2. Description of the Prior Art
Small-sized integrated circuit control devices have been installed
in automobiles. The control devices for an automobile include, for
example, an engine controller for controlling a vehicle engine, an
AT controller for controlling an automatic transmission, a brake
controller for controlling brake systems, a general purpose
computer for controlling a navigation system or an on-vehicle audio
unit, and the like.
These control devices are actuated with electric power supplied
from an on-vehicle battery through a key switch, for controlling
drive and stop modes and on-time operating states of the relevant
on-vehicle equipment. Namely, the conventional control devices
receive electric power from the on-vehicle battery through a key
switch circuit. When the key switch of the automobile is turned
off, therefore, all the control devices are disconnected from the
power supply and stopped, and the on-vehicle equipment whose ON and
OFF states are controlled by the control devices stops its
operation.
In some cases, a particular on-vehicle equipment is desired to be
actuated after the key switch is turned off. For example, it is
desired to cool an engine compartment after an engine is stopped.

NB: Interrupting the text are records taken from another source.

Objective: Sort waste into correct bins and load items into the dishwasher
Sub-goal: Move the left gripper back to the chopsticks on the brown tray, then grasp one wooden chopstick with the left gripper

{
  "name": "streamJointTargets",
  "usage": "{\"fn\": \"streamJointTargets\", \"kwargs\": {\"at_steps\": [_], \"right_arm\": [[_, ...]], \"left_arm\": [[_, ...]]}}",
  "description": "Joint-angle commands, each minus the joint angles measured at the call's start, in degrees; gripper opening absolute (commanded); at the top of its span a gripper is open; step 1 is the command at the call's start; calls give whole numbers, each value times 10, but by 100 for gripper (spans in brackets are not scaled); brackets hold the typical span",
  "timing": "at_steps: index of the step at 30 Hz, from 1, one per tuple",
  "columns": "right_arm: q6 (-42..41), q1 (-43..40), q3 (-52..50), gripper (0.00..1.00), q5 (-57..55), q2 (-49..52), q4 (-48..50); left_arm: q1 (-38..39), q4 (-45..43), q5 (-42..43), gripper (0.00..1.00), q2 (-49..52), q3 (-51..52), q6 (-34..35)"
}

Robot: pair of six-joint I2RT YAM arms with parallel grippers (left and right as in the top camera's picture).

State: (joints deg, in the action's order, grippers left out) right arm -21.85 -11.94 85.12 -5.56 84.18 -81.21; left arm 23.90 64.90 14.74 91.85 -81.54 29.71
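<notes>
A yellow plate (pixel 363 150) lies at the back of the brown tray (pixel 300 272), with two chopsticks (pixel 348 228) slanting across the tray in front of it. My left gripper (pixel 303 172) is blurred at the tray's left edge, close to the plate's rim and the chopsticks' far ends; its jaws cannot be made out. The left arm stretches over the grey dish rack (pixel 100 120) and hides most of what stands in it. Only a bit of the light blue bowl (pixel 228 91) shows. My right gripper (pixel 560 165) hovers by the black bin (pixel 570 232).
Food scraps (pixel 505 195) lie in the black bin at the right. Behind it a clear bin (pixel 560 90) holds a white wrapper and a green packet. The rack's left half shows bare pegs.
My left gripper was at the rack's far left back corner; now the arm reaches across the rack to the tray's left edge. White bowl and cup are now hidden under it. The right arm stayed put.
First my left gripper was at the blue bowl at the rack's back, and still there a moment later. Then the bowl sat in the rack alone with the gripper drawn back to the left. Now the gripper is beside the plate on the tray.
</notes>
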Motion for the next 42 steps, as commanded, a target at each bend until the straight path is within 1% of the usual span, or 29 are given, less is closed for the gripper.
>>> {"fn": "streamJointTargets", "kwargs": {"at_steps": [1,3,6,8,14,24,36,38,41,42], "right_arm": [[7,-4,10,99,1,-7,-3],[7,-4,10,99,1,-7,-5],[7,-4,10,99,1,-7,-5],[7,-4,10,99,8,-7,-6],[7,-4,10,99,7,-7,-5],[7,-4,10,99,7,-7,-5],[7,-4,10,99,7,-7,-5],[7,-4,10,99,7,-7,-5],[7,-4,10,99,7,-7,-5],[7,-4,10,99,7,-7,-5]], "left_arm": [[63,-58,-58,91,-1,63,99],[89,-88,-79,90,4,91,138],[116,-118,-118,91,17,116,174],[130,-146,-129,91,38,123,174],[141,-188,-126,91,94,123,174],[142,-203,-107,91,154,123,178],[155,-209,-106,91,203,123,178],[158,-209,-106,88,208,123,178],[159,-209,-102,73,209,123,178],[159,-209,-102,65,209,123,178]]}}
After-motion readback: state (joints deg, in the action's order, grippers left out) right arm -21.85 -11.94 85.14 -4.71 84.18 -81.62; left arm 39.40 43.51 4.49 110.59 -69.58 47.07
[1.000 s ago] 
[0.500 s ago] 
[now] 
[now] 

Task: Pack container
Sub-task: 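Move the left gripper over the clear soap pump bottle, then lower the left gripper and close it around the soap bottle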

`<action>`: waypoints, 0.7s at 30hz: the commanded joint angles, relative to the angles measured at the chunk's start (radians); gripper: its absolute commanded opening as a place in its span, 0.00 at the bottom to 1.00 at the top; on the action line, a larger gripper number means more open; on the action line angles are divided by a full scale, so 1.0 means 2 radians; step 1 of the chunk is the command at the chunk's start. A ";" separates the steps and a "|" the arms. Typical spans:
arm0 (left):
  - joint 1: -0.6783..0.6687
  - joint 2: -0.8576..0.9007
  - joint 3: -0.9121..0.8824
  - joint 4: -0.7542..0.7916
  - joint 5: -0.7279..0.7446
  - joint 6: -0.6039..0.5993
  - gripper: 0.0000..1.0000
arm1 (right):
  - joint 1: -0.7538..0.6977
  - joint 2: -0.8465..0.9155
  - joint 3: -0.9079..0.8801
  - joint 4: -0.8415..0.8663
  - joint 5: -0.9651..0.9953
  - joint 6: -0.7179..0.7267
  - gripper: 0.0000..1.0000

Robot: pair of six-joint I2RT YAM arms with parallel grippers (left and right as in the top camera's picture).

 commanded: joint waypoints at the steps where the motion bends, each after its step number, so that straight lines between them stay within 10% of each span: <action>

More specifically, a radiator or a cooling fan stops operating at
the same time that the key switch is turned off, resulting in a
temperature rise in the engine compartment. This causes some fuel
to be vaporized and generates bubbles in fuel injection pumps or
fuel pipes, whereby it takes more time to re-start the engine after
it is stopped only for a short time. This problem is addressed in
Japanese Patent Application Laid-open No. 2-112611.
To solve the above problem, it is proposed in the Japanese Patent
Application Laid-open No. 2-112611 to rotate the radiator cooling
fan in a reverse direction after the key switch is turned off, so
as to exhaust a high-temperature air in the engine compartment,
until the temperature in the engine compartment becomes equal to or
lower than a predetermined level.
In the above-identified publication, however, there is no
description of a power source for a controller device for
controlling ON and OFF states of the radiator cooling fan. The
controller is considered to be connected directly with the
on-vehicle battery, for example, so as to keep controlling the
radiator cooling fan after the key switch is turned off. In this
case, however, electric current unnecessarily keeps flowing from
the on-vehicle battery to the controller even after the temperature
in the engine compartment is lowered down to a predetermined value
or less, and the cooling fan is stopped. Consequently, the
on-vehicle battery may be exhausted before the key switch is turned
on next time, making it difficult to start the engine.
Other than the above technique of directly connecting the control
device to the on-vehicle battery, there may be considered some
methods for enabling the operation of a particular on-vehicle
equipment after the key switch is turned off. The methods include:
(1) connecting the control device in charge of controlling the
on-vehicle equipment to be operated, directly with the on-vehicle
battery, and operating the on-vehicle equipment irrespective of the
ON and OFF states of the key switch; (2) providing a switch circuit
equipped with an OFF timer, for supplying an electric power from
the on-vehicle battery directly to the on-vehicle equipment, and
starting the OFF timer at the same time that the key switch is
turned off; and (3) providing an exclusive control device for the
on-vehicle equipment to be operated, and connecting this control
device directly with the on-vehicle battery to operate the
equipment irrespective of the ON and OFF states of the key
switch.
The above three methods for operating a particular on-vehicle
equipment after switch-off of the key switch suffer from the
following problems: (1) where the control device in charge of
controlling the on-vehicle equipment to be operated is connected
directly with the on-vehicle battery, the control device keeps
consuming an electric power stored in the on-vehicle battery even
after the key switch is turned off, which may result in exhaustion
of the on-vehicle battery by the time when the key switch is turned
on next time; (2) where the switch circuit equipped with the OFF
timer is provided for directly supplying an electric power from the
on-vehicle battery to the particular on-vehicle equipment, the
equipment simply continues its operation for a fixed period of
time, and cannot be precisely or subtly controlled, using sensor
outputs and other parameters; and (3) where the exclusive control
device for the on-vehicle equipment to be operated is provided,
electric power supplied from the on-vehicle battery can be limited
by use of a program for reducing power consumption, for example.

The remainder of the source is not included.